So What Has Changed?
On the surface, nothing was going to be different about this season, as recently as early spring of this year. Behind the scenes, the park service was studying the situation and trying to figure out ways to reduce pressure on the foxes while maintaining an enjoyable visitation experience.
I know this because I was involved in some of the discussions about this very topic. The idea of having me come in and give talks on “best practices in the field” had been even broached by the park. They recognized that, as a long-time photographer and CUA holder (in another park that has plenty of challenges with human-wildlife interactions: Yellowstone), I might offer some perspective and education on the subject.
For a couple years now, there have been rumors that the park service might change their approach to the foxes. The foxes, after all, are not a native species. There’s been talk that the park may cull both the foxes and their favorite prey—the non-native, and wildly abundant European rabbit—in order to restore this part of the island ecosystem to a more “natural state.” In fact, following the almost non-existent 2020 spring visitation season (essentially cancelled due to COVID), it was very difficult as a non-resident to find out whether the lack of fox kit sightings that year was due to a cull, disease, or some other reason. Ironically, it turns out the lack of human visitation emboldened the local Bald Eagles, which came in and picked off all the fox kits that spring.
Unsure of what to make of the swirling rumors about policy changes, and also being aware of increased anti-photographer sentiment from certain circles, I contacted the park to learn more about how the 2022 spring season would be handled. During a late November conference call, I expressed that my chief goal was to understand if any changes would be made to park policies for prairie access and visitation. I was not going to offer photo tours if the park planned to limit visitor access to the point where reliable photo opportunities were no longer viable. Extending the distance limit to 50 yards would have still worked for the purposes of leading what I felt would be a successful and positive viewing and photography experience. Extending the limit to 100 yards, or closing off the prairie would not.
By the end of that discussion, I was assured that there would be no changes for the upcoming season, and that I could proceed with offering my tours.
So I did, scheduling two outings in early June—once again, after the peak of the fox visitation season in order to avoid the crowds. Both trips sold out.
Fast forward to March, when I became aware of even more anti-photographer rumblings on the internet. Out of the blue, I received multiple comments and messages from people on the same day related to my fox workshops, so I figured something was up. In my case, nobody was nasty to me (colleagues have not been so lucky), but I did receive unprovoked lectures about appropriate behavior, pointed questions about baiting, and probing queries disguised as tour inquiries.
In public forums, the comments were nastier. Some people linked directly to my tour page (it’s one of the top results for “San Juan Island fox tours” and similar searches), accompanied by comments expressing anti-photographer/tourist sentiment. One local referred to island tourists as “ferry barf.” The island’s economy is largely reliant on such visitors, of course, and it should be noted that fox photography season falls outside of the prime summer visitation time. The foxes have been bringing a lot of extra tourist revenue to San Juan Island in recent years, a figure most likely in the millions of dollars (if you doubt my estimate, read about how a single bobcat was estimated to bring in $300,000 of additional revenue to a Yellowstone border town one winter).
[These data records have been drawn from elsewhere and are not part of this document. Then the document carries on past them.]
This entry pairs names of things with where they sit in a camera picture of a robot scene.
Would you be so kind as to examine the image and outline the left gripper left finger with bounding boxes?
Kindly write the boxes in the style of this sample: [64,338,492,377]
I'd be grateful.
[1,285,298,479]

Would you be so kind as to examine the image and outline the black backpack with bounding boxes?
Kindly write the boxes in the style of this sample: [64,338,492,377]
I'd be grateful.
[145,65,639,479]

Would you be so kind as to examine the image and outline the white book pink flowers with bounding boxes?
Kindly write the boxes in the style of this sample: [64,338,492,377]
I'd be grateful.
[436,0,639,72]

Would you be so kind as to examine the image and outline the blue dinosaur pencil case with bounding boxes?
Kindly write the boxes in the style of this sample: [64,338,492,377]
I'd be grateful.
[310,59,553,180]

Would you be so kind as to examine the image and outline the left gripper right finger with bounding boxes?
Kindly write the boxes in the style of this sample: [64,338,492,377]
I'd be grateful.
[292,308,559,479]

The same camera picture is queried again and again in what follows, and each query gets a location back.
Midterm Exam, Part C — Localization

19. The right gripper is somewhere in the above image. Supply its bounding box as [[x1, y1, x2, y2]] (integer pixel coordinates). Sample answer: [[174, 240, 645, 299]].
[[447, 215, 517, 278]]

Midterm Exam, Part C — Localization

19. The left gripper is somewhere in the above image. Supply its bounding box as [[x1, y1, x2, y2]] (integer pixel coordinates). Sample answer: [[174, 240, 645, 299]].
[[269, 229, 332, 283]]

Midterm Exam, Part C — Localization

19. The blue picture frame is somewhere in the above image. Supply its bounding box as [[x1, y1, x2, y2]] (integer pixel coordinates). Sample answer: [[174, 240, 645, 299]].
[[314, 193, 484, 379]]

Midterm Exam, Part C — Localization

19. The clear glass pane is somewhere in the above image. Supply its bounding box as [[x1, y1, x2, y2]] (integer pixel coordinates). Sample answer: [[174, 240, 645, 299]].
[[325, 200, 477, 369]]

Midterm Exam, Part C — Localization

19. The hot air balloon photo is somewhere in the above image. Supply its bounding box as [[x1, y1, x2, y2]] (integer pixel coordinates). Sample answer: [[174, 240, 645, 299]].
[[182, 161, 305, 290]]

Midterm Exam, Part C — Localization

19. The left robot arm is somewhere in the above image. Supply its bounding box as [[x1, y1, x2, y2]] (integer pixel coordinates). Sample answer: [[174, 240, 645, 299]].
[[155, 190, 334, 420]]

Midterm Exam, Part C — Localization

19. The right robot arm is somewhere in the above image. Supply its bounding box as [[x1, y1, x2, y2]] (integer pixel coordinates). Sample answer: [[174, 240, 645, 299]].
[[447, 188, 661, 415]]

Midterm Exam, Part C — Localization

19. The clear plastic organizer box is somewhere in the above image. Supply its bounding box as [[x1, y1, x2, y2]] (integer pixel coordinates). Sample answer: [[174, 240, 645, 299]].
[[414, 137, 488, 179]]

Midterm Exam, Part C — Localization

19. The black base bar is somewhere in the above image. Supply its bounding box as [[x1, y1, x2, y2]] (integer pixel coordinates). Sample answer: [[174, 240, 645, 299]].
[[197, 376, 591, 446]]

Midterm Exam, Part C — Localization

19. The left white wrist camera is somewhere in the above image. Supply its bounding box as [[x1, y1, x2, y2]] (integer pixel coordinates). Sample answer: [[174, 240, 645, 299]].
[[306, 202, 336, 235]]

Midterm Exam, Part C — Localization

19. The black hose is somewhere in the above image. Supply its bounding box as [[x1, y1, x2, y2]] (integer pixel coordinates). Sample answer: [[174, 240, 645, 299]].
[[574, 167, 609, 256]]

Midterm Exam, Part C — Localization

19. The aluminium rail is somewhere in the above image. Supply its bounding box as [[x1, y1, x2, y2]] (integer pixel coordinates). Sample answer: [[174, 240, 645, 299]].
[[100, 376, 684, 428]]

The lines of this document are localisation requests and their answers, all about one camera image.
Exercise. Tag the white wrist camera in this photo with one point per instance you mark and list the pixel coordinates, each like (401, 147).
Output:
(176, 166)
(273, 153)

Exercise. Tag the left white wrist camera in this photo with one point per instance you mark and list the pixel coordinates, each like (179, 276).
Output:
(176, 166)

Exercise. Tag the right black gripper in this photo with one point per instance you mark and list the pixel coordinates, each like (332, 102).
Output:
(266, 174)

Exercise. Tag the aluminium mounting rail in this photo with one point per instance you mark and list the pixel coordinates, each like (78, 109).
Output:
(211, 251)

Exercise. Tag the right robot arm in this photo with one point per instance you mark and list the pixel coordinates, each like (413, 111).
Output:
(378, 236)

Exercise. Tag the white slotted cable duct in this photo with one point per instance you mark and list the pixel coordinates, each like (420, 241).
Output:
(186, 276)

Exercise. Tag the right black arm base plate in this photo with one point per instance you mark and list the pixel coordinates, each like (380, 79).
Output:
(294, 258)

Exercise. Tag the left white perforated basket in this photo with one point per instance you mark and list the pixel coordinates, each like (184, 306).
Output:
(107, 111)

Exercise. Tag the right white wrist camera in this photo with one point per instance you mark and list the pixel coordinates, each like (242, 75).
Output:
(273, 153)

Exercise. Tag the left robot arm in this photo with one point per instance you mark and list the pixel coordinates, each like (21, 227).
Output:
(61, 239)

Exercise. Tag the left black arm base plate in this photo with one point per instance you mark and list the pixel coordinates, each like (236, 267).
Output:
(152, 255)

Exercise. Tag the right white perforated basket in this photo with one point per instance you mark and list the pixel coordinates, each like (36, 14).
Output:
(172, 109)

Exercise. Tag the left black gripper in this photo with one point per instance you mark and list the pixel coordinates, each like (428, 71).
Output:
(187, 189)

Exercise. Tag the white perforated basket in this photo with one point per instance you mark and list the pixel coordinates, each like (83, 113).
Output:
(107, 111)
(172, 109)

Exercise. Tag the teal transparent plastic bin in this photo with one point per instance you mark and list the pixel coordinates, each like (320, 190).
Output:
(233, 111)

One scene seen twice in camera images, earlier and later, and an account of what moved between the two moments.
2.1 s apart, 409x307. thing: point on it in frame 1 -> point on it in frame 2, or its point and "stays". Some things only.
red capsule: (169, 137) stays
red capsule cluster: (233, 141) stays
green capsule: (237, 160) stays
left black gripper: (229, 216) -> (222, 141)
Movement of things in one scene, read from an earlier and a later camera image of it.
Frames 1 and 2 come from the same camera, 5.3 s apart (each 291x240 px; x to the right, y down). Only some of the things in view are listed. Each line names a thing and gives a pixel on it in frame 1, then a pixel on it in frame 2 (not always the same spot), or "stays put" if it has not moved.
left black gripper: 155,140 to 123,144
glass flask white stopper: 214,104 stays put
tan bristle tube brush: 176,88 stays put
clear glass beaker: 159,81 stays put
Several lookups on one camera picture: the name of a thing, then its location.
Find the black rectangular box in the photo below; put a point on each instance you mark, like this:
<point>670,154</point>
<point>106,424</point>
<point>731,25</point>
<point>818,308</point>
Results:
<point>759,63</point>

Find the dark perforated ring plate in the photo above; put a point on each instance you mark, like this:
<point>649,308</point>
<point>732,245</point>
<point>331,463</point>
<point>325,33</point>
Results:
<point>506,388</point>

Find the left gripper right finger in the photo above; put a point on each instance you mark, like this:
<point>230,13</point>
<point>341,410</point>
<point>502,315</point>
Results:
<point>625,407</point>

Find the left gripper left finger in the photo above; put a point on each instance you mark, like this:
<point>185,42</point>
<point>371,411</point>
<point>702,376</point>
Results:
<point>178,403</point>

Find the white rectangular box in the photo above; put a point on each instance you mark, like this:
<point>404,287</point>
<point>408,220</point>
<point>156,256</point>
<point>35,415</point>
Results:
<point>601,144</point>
Soon after these discussions formed online, and after I received those messages, a colleague and I were forwarded an email written by someone who was planning on staging a protest at American Camp due to our presence.
On March 31st, the park invited the public to an open forum to discuss the issue, likely due to the fact that it was escalating. I chose not to make the trip out to attend the gathering (what a fun way to spend my anniversary!), but requested a report from the park office following the event in case there were any important notes or changes.
Good thing I did.
Following the meeting, the park service had chosen to completely close off access to the prairie at American Camp, and restrict visitor access to roads or designated trails.
Here is the updated map, provided by the park service, denoting the now-restricted area.
The updated list of regulations can be found here on the NPS website.
Note that some are now claiming this area was always closed off. This is false. As noted, multiple people, including Fox Brigade and park service personnel, walked through the off-road/off-trail areas west and east of Pickett’s Lane over the years. Only designated islands of butterfly habitat—found within these red borders—had barriers and signage excluding access in previous years.
So What Does This Mean For Photographers?
Based on my experience and those of other frequent visitors to the area, the change severely restricts opportunities for decent fox photo opportunities. The only foxes that approach the road are adults trying to cross as they head off to or return from a hunt. The kits don’t come near the road most of the time (which is a good thing, of course).
Most of the better photography opportunities—especially with kits—occurred in the middle of the prairie, well away from the road, and away from the still-accessible western trail that runs along the prairie’s edge. On rare occasions, foxes venture closer to that trail, but with much longer grass in the area it’s much more difficult to get clear photos. And the kits almost never venture west of the trail at a young age.
This change has effectively moved photographers back at least 100 yards, on average, from the clearest, most reliable places to photograph kits, and eliminates any ability for people to change viewing or shooting angles.
Some folks will cheer this change, but the point of this article isn’t to debate the decision (others may have some very reasonable arguments against it, opinions which are likely being sent to the park or will be published publicly soon).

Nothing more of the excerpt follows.